» **Your objective**
Repeat back the listing below, word for word and in full.

» **Raw data**

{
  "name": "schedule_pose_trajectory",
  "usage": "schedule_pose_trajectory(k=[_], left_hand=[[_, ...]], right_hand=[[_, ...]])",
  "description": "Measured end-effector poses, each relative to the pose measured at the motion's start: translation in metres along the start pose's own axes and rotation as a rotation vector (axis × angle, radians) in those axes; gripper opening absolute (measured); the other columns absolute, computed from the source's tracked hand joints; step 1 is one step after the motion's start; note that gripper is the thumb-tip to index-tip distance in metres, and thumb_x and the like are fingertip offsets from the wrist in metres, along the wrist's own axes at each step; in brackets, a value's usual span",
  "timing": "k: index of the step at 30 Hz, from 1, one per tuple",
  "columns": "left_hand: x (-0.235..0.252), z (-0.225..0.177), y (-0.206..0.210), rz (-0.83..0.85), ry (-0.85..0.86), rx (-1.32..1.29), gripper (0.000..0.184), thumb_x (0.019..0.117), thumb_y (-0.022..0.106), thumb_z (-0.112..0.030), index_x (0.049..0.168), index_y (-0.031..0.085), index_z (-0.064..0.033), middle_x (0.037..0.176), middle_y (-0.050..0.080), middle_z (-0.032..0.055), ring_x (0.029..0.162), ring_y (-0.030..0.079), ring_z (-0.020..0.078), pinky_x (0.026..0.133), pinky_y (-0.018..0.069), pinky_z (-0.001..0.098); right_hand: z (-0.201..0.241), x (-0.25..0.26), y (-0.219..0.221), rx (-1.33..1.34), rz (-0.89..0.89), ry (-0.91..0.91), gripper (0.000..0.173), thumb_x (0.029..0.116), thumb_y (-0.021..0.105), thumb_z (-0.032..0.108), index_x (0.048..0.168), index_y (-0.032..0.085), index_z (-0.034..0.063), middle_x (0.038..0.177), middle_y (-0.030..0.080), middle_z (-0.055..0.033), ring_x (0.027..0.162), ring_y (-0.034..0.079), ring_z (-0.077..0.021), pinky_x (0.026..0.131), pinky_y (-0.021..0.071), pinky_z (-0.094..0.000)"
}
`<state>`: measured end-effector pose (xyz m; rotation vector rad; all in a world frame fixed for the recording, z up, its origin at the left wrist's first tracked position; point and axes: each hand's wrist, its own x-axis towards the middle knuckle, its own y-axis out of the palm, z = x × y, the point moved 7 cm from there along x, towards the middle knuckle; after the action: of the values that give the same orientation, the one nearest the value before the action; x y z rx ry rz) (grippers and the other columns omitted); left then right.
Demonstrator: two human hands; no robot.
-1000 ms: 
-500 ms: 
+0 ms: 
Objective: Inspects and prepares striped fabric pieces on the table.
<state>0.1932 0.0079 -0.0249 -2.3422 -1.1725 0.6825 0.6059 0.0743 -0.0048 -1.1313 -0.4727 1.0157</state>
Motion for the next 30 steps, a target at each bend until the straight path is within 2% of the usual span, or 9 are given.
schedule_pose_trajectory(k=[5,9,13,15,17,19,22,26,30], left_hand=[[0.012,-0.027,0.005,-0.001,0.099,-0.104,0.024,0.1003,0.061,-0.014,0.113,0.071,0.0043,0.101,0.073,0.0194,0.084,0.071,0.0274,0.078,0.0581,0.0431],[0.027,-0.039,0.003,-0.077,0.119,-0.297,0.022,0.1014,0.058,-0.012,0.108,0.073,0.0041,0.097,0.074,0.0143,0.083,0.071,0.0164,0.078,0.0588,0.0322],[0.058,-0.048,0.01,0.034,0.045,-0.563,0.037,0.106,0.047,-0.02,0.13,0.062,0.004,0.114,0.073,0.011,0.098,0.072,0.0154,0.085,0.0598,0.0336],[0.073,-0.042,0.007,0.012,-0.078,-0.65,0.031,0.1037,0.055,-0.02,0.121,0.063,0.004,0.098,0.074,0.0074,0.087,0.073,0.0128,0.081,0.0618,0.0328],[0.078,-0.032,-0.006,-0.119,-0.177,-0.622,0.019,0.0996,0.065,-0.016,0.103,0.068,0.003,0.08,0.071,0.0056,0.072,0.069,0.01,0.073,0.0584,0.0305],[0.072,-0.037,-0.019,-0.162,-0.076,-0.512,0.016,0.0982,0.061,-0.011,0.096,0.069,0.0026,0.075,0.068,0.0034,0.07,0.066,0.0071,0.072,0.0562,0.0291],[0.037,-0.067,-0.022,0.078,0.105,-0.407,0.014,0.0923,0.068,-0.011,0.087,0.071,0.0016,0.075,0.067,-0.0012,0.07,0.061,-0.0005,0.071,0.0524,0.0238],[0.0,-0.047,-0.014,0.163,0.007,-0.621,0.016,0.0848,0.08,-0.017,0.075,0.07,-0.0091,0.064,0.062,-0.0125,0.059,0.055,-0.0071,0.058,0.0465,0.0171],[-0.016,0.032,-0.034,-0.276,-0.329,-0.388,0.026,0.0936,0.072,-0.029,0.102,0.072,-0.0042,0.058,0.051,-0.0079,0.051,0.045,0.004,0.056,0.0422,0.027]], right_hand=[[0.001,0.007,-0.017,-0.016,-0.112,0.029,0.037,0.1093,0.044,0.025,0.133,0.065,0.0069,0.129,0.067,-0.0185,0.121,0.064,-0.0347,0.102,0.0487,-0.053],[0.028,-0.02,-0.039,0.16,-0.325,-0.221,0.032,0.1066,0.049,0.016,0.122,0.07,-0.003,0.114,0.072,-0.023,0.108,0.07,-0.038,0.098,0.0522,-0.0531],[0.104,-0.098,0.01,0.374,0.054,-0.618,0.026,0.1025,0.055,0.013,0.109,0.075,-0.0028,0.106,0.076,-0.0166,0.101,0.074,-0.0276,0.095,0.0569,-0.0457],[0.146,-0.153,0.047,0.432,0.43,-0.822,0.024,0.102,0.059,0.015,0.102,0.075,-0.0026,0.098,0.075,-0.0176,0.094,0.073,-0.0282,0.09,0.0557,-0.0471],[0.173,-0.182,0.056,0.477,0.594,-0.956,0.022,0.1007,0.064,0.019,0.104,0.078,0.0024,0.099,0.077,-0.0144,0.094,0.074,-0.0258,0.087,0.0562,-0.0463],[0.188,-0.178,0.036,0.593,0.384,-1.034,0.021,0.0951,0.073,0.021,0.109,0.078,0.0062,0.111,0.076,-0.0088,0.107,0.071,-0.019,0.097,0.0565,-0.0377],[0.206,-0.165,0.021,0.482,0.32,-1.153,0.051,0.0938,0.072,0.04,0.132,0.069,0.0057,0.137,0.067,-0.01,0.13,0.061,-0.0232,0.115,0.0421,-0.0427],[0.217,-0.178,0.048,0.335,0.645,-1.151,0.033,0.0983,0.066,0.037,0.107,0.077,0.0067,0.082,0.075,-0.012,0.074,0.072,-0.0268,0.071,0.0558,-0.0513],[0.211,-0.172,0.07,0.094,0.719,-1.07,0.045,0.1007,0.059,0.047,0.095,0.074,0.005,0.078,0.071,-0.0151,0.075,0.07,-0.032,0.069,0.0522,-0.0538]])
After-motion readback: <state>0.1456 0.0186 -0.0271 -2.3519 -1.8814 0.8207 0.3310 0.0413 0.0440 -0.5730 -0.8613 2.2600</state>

» **Written reply**
{
  "name": "schedule_pose_trajectory",
  "usage": "schedule_pose_trajectory(k=[_], left_hand=[[_, ...]], right_hand=[[_, ...]])",
  "description": "Measured end-effector poses, each relative to the pose measured at the motion's start: translation in metres along the start pose's own axes and rotation as a rotation vector (axis × angle, radians) in those axes; gripper opening absolute (measured); the other columns absolute, computed from the source's tracked hand joints; step 1 is one step after the motion's start; note that gripper is the thumb-tip to index-tip distance in metres, and thumb_x and the like are fingertip offsets from the wrist in metres, along the wrist's own axes at each step; in brackets, a value's usual span",
  "timing": "k: index of the step at 30 Hz, from 1, one per tuple",
  "columns": "left_hand: x (-0.235..0.252), z (-0.225..0.177), y (-0.206..0.210), rz (-0.83..0.85), ry (-0.85..0.86), rx (-1.32..1.29), gripper (0.000..0.184), thumb_x (0.019..0.117), thumb_y (-0.022..0.106), thumb_z (-0.112..0.030), index_x (0.049..0.168), index_y (-0.031..0.085), index_z (-0.064..0.033), middle_x (0.037..0.176), middle_y (-0.050..0.080), middle_z (-0.032..0.055), ring_x (0.029..0.162), ring_y (-0.030..0.079), ring_z (-0.020..0.078), pinky_x (0.026..0.133), pinky_y (-0.018..0.069), pinky_z (-0.001..0.098); right_hand: z (-0.201..0.241), x (-0.25..0.26), y (-0.219..0.221), rx (-1.33..1.34), rz (-0.89..0.89), ry (-0.91..0.91), gripper (0.000..0.173), thumb_x (0.029..0.116), thumb_y (-0.021..0.105), thumb_z (-0.032..0.108), index_x (0.048..0.168), index_y (-0.032..0.085), index_z (-0.034..0.063), middle_x (0.038..0.177), middle_y (-0.030..0.080), middle_z (-0.055..0.033), ring_x (0.027..0.162), ring_y (-0.034..0.079), ring_z (-0.077..0.021), pinky_x (0.026..0.131), pinky_y (-0.021..0.071), pinky_z (-0.094..0.000)"
}
`<state>`: measured end-effector pose (xyz m; rotation vector rad; all in a world frame fixed for the recording, z up, its origin at the left wrist's first tracked position; point and axes: each hand's wrist, its own x-axis towards the middle knuckle, its own y-axis out of the palm, z = x × y, the point moved 7 cm from there along x, towards the middle knuckle; after the action: of the values that give the same orientation, the one nearest the value before the action; x y z rx ry rz) (grippers and the other columns omitted); left then right.
Demonstrator: two human hands; no robot.
-1000 ms: 
-500 ms: 
+0 ms: 
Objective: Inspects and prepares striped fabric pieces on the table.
<state>0.1932 0.0079 -0.0249 -2.3422 -1.1725 0.6825 0.6059 0.0743 -0.0048 -1.1313 -0.4727 1.0157</state>
Motion for the next 30 steps, a target at each bend until the straight path is within 2% of the usual span, or 9 are given.
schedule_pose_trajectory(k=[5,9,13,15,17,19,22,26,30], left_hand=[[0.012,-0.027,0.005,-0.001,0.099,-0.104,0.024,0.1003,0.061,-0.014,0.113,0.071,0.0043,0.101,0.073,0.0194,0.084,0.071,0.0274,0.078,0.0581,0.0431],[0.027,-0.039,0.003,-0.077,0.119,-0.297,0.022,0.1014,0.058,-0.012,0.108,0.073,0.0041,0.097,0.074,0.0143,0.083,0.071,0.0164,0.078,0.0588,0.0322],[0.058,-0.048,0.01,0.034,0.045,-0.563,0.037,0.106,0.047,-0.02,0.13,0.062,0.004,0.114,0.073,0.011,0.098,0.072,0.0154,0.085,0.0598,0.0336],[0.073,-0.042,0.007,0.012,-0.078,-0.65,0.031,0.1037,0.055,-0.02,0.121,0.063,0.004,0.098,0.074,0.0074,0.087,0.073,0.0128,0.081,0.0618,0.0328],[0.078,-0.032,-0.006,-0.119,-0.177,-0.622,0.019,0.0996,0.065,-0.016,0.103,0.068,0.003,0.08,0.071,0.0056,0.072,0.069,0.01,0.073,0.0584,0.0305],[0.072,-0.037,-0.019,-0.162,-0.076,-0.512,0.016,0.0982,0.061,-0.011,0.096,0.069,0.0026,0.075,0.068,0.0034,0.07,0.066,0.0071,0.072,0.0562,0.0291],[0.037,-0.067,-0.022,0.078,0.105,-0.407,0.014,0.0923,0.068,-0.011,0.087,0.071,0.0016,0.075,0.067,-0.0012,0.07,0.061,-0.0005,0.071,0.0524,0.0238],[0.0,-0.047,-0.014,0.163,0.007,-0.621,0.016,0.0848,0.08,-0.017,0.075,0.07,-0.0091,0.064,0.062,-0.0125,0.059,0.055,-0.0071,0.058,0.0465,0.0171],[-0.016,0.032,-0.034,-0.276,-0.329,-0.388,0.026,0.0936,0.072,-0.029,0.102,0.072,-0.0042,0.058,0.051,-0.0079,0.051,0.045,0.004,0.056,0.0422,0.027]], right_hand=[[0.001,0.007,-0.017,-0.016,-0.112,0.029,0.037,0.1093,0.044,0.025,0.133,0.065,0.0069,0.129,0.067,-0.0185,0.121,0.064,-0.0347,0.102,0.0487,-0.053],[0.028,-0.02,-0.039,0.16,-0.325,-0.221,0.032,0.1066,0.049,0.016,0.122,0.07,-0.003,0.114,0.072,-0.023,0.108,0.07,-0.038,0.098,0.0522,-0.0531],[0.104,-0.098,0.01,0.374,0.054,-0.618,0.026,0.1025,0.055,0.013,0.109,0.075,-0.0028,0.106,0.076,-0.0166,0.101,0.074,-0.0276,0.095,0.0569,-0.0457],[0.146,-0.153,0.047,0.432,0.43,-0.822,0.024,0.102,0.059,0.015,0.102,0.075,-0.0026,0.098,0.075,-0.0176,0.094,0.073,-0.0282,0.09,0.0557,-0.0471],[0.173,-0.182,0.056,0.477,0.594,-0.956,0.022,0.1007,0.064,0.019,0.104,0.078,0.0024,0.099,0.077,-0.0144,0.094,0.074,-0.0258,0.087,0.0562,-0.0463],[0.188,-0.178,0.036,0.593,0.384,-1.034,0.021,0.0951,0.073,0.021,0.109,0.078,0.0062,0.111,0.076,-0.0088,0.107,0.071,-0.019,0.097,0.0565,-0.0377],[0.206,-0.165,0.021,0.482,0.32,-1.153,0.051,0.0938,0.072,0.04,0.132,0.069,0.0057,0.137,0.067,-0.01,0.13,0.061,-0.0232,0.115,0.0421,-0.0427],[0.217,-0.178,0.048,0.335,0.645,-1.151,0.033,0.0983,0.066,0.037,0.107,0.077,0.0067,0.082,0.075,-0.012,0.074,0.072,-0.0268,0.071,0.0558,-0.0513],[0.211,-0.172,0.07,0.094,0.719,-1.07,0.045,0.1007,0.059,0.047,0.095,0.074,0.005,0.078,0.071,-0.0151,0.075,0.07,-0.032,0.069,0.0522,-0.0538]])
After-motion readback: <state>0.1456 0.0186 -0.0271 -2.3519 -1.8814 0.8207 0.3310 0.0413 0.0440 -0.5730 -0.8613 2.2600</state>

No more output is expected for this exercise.